▶ [Work to complete]:
Repeat only the lines below that run from the line with "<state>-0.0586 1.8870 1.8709" to the line with "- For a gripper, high", ends included; skip every picture.

++++ Input

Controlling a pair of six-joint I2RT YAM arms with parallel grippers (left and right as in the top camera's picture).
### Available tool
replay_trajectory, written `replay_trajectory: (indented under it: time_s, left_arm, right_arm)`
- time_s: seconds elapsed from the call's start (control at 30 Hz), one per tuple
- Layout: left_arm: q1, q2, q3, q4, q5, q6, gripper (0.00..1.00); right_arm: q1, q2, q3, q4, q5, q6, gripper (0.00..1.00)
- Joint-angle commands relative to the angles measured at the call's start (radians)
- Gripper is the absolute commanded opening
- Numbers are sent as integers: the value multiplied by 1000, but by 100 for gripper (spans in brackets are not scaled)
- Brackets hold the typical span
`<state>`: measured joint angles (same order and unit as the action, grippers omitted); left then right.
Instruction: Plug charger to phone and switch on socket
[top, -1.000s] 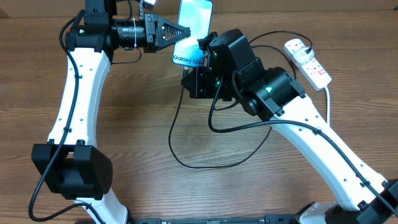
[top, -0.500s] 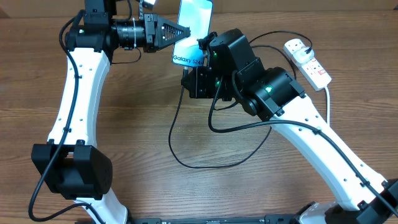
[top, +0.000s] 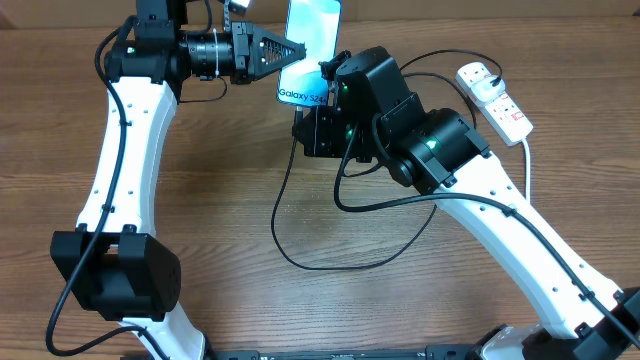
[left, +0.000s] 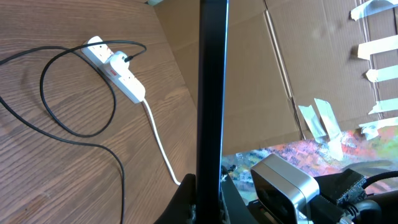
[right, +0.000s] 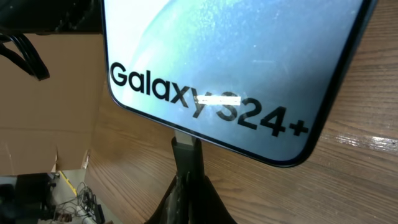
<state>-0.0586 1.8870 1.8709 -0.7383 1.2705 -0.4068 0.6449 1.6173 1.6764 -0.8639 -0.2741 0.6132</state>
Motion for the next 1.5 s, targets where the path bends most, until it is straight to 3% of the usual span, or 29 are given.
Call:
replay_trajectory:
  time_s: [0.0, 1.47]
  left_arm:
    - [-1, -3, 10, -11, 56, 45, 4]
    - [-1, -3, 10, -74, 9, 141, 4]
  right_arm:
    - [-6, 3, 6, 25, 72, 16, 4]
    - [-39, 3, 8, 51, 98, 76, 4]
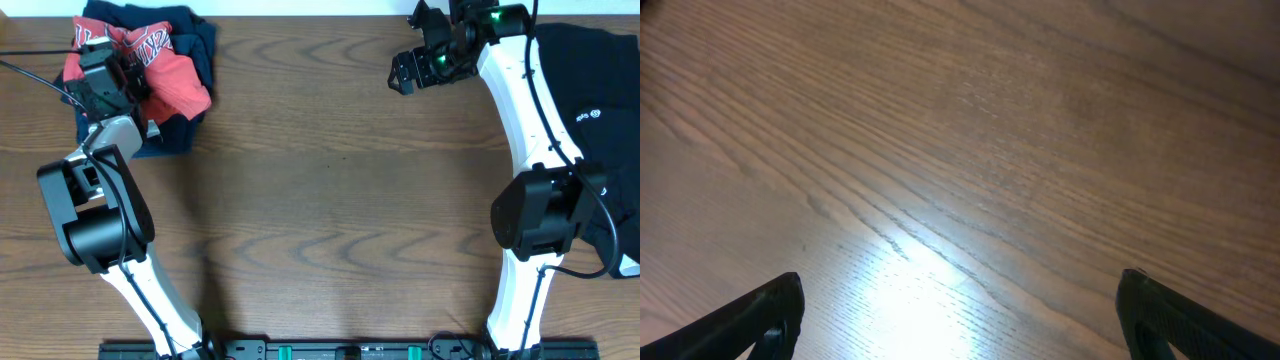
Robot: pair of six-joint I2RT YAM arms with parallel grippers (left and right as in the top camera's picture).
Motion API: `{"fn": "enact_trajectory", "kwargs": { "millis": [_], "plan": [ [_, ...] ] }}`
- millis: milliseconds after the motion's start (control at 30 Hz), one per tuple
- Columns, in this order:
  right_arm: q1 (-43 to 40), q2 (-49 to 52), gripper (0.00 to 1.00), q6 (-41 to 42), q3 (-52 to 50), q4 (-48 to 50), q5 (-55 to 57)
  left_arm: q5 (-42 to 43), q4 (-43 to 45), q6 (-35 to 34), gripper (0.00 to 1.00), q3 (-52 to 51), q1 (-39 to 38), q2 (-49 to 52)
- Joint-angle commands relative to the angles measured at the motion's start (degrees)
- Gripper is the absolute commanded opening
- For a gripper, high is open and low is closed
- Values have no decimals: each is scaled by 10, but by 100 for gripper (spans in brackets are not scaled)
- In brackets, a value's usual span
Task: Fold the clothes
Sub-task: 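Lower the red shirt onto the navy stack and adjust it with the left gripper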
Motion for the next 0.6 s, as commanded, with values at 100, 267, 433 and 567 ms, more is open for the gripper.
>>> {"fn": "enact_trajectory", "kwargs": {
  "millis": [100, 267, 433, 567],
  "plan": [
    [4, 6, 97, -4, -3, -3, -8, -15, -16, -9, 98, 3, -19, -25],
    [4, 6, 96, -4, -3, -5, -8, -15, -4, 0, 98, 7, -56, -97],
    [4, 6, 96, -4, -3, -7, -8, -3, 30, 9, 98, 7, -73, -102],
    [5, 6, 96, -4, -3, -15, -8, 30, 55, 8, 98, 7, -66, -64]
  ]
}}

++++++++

▶ [Output for this exercise]:
<state>-0.0586 1.8870 1.8709 -0.7383 1.2705 -0.4068 0.6449 1.6173 1.6764 -0.8639 -0.2741 0.6132</state>
Motion for the next 1.5 s, targets where the path bends most, until it is straight to 3% of the usual span, or 29 are given.
Call:
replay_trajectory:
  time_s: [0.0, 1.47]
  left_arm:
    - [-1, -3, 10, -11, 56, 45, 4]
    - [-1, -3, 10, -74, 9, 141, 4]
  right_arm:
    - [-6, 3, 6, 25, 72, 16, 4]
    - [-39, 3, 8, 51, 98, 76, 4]
Robot: pair of six-joint I2RT YAM arms with parallel grippers (left and right as in the top camera's picture).
Motion API: `{"fn": "enact_trajectory", "kwargs": { "millis": [_], "plan": [ [_, ...] ] }}`
- millis: milliseconds after the motion's start (control at 30 Hz), one per tuple
- Columns, in this order:
  right_arm: q1 (-43 to 40), q2 (-49 to 52), gripper (0.00 to 1.00), q6 (-41 to 42), q3 (-52 to 50), q4 (-48 to 50), q5 (-55 to 57)
  left_arm: q5 (-42 to 43), q4 (-43 to 45), q6 (-35 to 34), gripper (0.00 to 1.00), q3 (-52 to 51), q1 (-39 to 38), q2 (-49 to 52)
- Joint-angle commands relative to the angles measured at the motion's start (degrees)
- Gripper is the absolute commanded opening
- For a gripper, high is open and low is closed

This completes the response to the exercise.